▼

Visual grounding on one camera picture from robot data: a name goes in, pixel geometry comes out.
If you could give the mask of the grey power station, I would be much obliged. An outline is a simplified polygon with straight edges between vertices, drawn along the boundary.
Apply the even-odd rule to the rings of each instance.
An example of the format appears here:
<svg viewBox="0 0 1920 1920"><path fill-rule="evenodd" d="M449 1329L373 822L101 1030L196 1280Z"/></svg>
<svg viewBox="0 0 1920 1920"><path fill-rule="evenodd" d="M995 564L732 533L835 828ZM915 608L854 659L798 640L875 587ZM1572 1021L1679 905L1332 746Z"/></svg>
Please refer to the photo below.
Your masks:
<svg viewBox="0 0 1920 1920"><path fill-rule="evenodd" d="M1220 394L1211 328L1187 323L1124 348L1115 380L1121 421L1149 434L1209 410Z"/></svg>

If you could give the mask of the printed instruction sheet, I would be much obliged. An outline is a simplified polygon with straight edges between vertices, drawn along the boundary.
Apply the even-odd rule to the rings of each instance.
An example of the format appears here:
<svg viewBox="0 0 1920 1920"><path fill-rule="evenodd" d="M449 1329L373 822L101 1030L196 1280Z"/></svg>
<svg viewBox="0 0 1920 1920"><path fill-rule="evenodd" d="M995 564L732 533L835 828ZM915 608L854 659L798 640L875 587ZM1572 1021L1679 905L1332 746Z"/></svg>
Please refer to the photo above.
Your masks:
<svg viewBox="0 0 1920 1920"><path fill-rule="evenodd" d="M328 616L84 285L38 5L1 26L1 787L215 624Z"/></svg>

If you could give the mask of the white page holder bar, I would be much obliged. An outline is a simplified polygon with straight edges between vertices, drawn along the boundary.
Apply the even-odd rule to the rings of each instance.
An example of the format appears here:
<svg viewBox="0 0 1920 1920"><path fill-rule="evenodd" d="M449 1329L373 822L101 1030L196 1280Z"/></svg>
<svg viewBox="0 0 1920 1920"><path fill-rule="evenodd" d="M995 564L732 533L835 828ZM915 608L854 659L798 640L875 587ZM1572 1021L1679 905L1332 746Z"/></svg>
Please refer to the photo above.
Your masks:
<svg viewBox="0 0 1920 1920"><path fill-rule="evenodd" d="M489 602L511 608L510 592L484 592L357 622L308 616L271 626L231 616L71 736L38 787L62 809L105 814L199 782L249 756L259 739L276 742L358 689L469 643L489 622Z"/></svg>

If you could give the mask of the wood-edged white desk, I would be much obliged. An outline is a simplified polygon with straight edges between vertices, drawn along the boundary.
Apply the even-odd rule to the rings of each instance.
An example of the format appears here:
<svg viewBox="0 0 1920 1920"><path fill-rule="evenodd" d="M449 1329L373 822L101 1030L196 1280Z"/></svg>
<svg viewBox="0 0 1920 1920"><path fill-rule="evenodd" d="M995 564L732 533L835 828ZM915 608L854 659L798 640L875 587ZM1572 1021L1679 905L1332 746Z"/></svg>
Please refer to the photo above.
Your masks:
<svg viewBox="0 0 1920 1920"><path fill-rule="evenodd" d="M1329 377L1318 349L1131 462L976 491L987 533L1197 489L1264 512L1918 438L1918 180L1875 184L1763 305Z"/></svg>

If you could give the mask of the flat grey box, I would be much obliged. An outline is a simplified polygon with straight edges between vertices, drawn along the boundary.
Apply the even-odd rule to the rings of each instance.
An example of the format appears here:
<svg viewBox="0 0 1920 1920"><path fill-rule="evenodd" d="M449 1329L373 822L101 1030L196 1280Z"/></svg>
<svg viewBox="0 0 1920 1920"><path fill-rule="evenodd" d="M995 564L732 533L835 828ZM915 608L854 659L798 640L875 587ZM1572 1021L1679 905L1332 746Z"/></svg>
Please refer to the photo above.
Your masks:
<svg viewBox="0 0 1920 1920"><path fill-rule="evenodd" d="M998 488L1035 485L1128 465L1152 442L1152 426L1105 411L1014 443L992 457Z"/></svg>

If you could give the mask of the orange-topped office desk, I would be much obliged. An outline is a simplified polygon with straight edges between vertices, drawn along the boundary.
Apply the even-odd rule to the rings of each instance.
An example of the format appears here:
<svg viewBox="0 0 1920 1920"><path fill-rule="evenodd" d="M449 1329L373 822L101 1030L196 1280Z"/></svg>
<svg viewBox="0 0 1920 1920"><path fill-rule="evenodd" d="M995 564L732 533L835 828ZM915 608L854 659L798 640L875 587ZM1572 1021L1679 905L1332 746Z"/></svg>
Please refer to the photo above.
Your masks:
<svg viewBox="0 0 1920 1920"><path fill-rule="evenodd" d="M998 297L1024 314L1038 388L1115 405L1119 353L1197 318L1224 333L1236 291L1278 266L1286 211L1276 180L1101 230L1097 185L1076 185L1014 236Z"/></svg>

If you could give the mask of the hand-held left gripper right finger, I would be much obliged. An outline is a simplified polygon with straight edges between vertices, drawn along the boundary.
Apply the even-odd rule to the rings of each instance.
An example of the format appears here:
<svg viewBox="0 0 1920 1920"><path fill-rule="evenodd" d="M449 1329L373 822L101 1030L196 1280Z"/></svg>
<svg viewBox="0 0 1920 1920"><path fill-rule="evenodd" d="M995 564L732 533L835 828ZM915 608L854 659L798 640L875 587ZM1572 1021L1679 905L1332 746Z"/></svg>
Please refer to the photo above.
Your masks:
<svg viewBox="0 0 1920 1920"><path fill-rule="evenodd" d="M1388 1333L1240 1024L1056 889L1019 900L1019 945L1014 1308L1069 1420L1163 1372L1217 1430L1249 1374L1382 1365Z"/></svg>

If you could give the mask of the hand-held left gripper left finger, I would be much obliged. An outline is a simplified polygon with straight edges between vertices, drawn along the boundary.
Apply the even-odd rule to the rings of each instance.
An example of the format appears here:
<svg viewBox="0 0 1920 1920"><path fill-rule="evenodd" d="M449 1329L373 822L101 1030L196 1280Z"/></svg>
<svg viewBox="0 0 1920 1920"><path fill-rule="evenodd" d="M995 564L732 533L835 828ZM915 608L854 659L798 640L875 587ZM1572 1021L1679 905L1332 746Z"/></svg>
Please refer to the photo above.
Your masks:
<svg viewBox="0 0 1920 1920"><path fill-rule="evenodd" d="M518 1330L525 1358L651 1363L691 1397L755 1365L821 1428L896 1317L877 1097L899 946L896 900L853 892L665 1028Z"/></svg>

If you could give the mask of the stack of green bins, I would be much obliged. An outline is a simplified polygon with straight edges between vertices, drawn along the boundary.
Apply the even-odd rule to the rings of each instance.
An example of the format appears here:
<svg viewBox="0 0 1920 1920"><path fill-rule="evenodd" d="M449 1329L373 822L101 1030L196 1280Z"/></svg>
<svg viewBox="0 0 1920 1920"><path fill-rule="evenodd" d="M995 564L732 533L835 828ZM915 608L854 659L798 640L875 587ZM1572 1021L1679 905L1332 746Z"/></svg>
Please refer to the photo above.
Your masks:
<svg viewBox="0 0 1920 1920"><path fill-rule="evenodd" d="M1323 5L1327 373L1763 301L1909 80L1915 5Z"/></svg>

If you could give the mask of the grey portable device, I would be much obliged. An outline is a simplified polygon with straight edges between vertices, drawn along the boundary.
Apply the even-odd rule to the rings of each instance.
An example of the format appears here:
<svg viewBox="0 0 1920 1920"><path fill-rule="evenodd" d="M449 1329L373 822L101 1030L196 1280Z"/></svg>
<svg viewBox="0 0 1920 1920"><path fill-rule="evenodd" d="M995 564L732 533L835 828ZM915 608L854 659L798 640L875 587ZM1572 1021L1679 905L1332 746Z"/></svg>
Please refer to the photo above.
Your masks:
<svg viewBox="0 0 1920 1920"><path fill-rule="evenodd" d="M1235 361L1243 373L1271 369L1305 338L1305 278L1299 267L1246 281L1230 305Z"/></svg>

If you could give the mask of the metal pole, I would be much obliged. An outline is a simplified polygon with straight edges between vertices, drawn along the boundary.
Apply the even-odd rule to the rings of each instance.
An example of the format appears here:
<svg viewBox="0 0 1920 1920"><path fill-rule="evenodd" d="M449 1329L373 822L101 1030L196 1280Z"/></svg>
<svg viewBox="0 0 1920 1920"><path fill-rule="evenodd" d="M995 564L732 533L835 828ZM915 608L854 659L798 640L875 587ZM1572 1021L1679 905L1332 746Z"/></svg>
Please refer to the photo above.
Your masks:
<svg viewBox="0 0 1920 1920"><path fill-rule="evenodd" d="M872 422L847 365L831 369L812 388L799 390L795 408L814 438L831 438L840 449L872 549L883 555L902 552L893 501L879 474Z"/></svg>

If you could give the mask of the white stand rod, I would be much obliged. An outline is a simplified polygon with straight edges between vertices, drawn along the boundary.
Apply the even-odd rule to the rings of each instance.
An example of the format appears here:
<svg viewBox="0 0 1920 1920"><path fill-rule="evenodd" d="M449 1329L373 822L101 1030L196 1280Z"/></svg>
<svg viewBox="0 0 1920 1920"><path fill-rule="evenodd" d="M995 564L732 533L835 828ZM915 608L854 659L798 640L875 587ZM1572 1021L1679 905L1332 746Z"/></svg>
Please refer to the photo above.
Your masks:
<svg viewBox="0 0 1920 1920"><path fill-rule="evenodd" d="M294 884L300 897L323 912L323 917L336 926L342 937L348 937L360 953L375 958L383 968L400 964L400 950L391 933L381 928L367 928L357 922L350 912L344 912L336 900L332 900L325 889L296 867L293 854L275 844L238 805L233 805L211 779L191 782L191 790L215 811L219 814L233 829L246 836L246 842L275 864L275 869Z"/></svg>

▲

* **Task directions**
An answer is complete only when it holds every line above containing the string "polygon".

* **Answer section**
If you could give the mask of the grey power station, I would be much obliged. An outline is a simplified polygon with straight edges between vertices, drawn along the boundary.
If you could give the mask of the printed instruction sheet, I would be much obliged. An outline is a simplified polygon with straight edges between vertices, drawn along the boundary.
If you could give the mask of the white page holder bar, I would be much obliged. An outline is a simplified polygon with straight edges between vertices, drawn along the boundary.
If you could give the mask of the wood-edged white desk, I would be much obliged. An outline is a simplified polygon with straight edges between vertices, drawn along the boundary.
If you could give the mask of the flat grey box, I would be much obliged. An outline is a simplified polygon with straight edges between vertices, drawn along the boundary.
If you could give the mask of the orange-topped office desk, I would be much obliged. An outline is a simplified polygon with straight edges between vertices, drawn along the boundary.
If you could give the mask of the hand-held left gripper right finger, I would be much obliged. An outline is a simplified polygon with straight edges between vertices, drawn along the boundary.
If you could give the mask of the hand-held left gripper left finger, I would be much obliged. An outline is a simplified polygon with straight edges between vertices, drawn along the boundary.
If you could give the mask of the stack of green bins, I would be much obliged. An outline is a simplified polygon with straight edges between vertices, drawn along the boundary.
If you could give the mask of the grey portable device, I would be much obliged. An outline is a simplified polygon with straight edges between vertices, drawn along the boundary.
If you could give the mask of the metal pole, I would be much obliged. An outline is a simplified polygon with straight edges between vertices, drawn along the boundary.
If you could give the mask of the white stand rod, I would be much obliged. An outline is a simplified polygon with straight edges between vertices, drawn along the boundary.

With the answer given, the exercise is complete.